Thanks to the max-flow min-cut theorem, we know that we can use any algorithm to compute a maximum flow in a network graph to compute a $(s,t)$-min-cut. Therefore, the complexity of computing a minimum $(s,t)$-cut is no more than the complexity of computing a maximum $(s,t)$-flow.
Could it be less? Could there be an algorithm for computing a minimum $(s,t)$-cut that is faster than any max-flow algorithm?
I tried finding a reduction to reduce the $(s,t$)-max-flow problem to the $(s,t)$-min-cut problem, but I wasn't able to find one. My first thought was to use a divide-and-conquer algorithm: first find a min-cut, which separates the graph into two parts; now recursively find a max-flow for the left part and a max-flow for the right part, and combine them together with all of the edges crossing the cut. This would indeed work to produce a maximum flow, but its worst-case running time might be as much as $O(|V|)$ times as large as the running time of the min-cut algorithm. Is there a better reduction?
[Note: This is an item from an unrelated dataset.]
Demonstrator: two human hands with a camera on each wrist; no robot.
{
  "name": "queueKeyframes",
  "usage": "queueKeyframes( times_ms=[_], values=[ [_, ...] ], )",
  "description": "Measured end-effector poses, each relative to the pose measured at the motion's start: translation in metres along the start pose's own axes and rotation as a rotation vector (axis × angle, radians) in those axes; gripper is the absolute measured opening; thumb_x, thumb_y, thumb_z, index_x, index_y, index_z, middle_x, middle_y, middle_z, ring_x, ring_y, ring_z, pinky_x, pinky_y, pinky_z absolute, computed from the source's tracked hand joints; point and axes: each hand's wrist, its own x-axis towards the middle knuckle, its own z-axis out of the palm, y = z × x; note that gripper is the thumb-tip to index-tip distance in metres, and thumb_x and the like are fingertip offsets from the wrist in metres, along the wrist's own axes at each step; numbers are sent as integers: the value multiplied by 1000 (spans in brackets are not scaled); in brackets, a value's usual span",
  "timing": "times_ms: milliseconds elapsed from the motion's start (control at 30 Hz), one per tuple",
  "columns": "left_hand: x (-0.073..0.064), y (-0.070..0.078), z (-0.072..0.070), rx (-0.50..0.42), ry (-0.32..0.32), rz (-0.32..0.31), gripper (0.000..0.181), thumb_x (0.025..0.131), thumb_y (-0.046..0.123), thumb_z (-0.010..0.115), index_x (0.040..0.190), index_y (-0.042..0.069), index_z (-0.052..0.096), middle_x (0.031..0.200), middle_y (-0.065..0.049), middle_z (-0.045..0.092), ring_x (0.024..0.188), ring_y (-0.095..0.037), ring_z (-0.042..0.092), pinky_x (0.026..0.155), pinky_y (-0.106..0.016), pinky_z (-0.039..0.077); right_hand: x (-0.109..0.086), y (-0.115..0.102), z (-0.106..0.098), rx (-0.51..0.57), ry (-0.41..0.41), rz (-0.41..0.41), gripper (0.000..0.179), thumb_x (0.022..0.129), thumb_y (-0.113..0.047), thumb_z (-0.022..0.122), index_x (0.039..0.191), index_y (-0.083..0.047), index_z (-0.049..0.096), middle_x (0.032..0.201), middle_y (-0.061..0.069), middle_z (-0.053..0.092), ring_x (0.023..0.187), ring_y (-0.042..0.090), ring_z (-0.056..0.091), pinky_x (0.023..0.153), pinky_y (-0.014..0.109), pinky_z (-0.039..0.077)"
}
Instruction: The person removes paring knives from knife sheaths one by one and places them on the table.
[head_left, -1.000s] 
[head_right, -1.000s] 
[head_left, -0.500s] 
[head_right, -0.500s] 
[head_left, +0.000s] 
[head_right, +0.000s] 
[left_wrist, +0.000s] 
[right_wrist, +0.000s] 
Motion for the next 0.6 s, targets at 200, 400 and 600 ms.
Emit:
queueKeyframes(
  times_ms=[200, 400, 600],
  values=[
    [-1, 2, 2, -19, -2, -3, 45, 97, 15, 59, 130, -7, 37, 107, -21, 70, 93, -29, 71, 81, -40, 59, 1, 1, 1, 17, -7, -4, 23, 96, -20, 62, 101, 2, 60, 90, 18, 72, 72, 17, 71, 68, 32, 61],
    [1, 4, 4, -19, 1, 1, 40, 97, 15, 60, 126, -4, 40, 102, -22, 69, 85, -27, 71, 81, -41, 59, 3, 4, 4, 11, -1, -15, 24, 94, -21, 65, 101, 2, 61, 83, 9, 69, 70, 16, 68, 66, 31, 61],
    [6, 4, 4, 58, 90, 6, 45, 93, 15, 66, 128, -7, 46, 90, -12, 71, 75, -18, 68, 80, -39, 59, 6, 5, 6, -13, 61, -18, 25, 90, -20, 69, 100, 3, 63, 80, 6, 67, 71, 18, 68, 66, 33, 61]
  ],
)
I realize the max-flow min-cut theorem shows that the complexity of computing the value of a max-flow is the same as the complexity of computing the capacity of a min-cut, but that's not what I'm asking about. I'm asking about the problem of finding a max-flow and finding a min-cut (explicitly).
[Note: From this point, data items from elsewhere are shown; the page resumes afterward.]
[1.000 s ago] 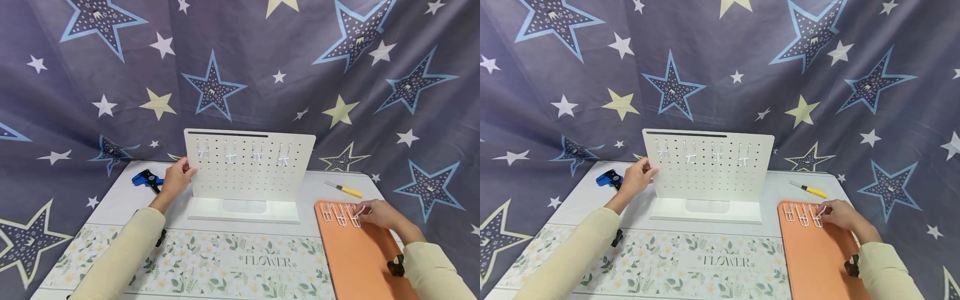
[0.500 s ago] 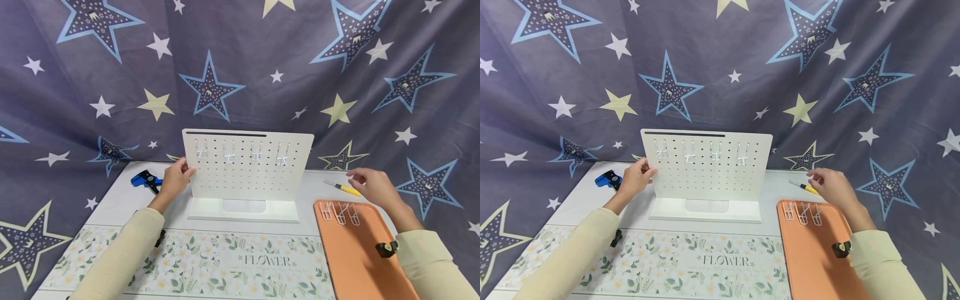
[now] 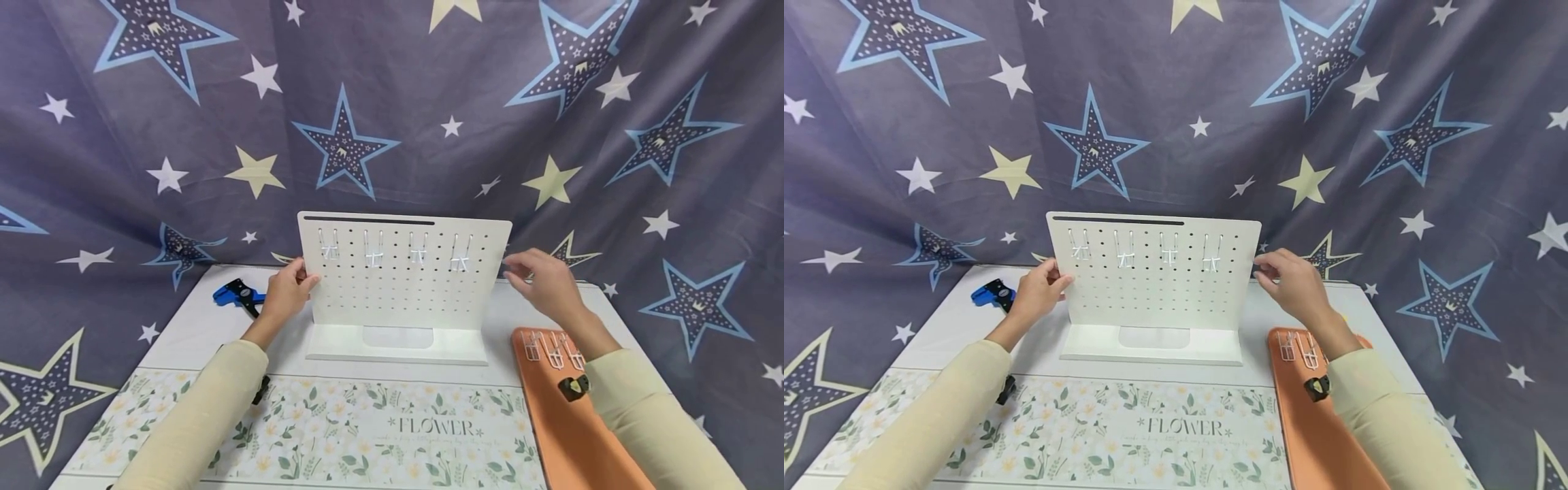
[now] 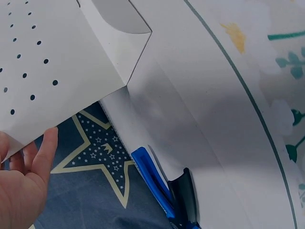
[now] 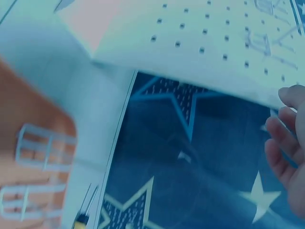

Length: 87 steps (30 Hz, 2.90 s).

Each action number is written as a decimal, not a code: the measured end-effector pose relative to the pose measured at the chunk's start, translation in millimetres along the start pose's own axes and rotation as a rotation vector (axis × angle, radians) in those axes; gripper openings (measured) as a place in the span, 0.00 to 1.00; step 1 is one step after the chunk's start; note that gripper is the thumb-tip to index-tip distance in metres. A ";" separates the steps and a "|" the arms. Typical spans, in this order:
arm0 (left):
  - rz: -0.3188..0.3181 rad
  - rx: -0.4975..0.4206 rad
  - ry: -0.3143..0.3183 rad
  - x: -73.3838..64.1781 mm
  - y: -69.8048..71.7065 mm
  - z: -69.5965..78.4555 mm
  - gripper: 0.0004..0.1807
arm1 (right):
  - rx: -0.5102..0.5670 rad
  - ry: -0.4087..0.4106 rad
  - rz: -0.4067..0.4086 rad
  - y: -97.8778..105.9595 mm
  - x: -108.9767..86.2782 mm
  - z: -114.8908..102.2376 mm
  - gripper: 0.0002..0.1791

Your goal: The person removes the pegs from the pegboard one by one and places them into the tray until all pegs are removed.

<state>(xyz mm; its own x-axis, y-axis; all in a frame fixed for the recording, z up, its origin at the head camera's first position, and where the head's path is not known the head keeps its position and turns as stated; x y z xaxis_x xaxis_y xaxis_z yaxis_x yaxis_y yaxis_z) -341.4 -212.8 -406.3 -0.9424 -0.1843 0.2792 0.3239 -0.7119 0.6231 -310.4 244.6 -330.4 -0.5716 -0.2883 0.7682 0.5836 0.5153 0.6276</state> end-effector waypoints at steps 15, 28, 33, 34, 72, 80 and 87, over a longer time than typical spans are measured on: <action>0.002 0.008 0.000 1.9 -1.0 -2.9 0.12 | 0.036 0.009 0.025 -44.4 24.3 -43.5 0.14; 0.001 0.004 0.005 1.6 0.3 -1.1 0.13 | -0.002 -0.027 0.097 -55.4 28.2 -45.8 0.07; 0.002 0.011 0.005 1.8 0.2 -0.6 0.12 | -0.019 -0.040 0.116 -56.4 26.9 -46.1 0.08; 0.002 0.013 0.006 1.7 0.1 -0.7 0.12 | -0.022 -0.041 0.117 -56.3 26.7 -46.2 0.08; -0.011 0.013 0.015 1.4 -2.9 -3.1 0.15 | -0.045 -0.144 0.073 14.6 -13.0 14.3 0.05; -0.012 0.010 0.006 -0.2 -2.2 -1.4 0.12 | -0.144 -0.238 -0.086 45.6 -41.1 60.2 0.03; -0.010 0.017 0.000 -1.0 0.2 0.6 0.09 | -0.195 -0.288 -0.229 63.1 -67.5 106.2 0.03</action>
<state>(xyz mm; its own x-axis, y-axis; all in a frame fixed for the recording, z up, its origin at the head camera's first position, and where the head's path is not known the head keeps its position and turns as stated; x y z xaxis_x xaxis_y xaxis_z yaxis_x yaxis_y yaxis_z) -340.3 -212.4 -406.0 -0.9456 -0.1769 0.2729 0.3156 -0.7019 0.6385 -296.2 382.3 -356.0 -0.8210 -0.1259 0.5569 0.5053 0.2941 0.8113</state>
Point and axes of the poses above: each hand's wrist, its own x-axis towards the middle knuckle, its own y-axis out of the back of the hand, z = x × y, the point moved 5 cm from there along x, towards the middle knuckle, and after that the axes turned 7 degrees about z, right-handed, at the moved point
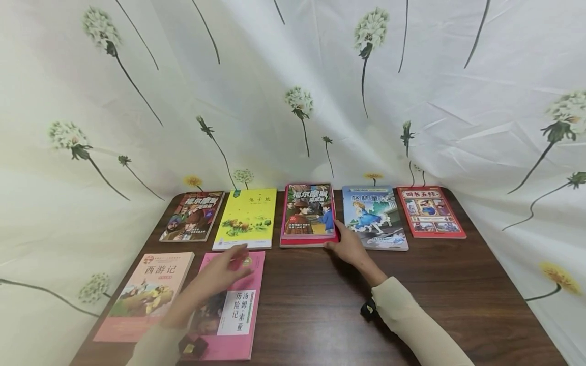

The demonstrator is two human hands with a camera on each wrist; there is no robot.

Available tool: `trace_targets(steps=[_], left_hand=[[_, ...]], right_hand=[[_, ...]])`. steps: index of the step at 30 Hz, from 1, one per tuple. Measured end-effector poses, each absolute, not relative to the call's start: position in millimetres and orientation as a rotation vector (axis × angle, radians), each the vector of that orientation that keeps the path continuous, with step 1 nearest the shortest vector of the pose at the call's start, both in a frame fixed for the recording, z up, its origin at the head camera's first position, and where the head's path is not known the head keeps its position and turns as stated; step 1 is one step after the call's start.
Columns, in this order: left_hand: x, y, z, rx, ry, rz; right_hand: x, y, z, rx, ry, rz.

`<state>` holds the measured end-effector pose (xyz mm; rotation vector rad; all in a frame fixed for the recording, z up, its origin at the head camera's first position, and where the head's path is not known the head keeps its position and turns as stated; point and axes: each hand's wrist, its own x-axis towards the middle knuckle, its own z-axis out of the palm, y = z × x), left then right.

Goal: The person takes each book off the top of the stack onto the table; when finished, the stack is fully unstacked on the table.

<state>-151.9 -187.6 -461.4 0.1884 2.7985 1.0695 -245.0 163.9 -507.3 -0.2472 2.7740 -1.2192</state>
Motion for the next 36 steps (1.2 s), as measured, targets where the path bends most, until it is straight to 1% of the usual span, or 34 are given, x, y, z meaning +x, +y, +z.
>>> trace_targets(steps=[4, 9, 16, 26, 36], left_hand=[[-177.3, -168.4, -466.0, 0.212, 2.703, 1.304], [-206.3, -144.3, -470.9, 0.208, 2.63, 1.468], [-237.6, -122.4, -484.5, 0.159, 2.662, 1.4], [-255.5, -108.3, -498.7, 0.143, 2.508, 1.498], [-258.5, -105.4, -503.0, 0.199, 2.511, 1.462]], right_hand=[[-245.2, 164.1, -507.6, -0.247, 2.77, -1.222], [-245.3, 164.0, -506.4, -0.242, 2.766, -1.224], [-246.2, 163.5, -504.7, -0.228, 2.753, -1.22], [-246.6, 163.4, -504.3, -0.217, 2.755, -1.205], [-247.3, 163.4, -505.3, -0.215, 2.74, -1.214]])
This is very closely related to Compute a max-flow from a min-cut, except: (1) I'm willing to allow Cook reductions (Turing reductions), not just Karp reductions (many-one reductions), and (2) perhaps given $G$ we can find some graph $G'$ such that the min-cut of $G'$ makes it easy to compute the max-flow of $G$, which is something that's out of scope for that other question.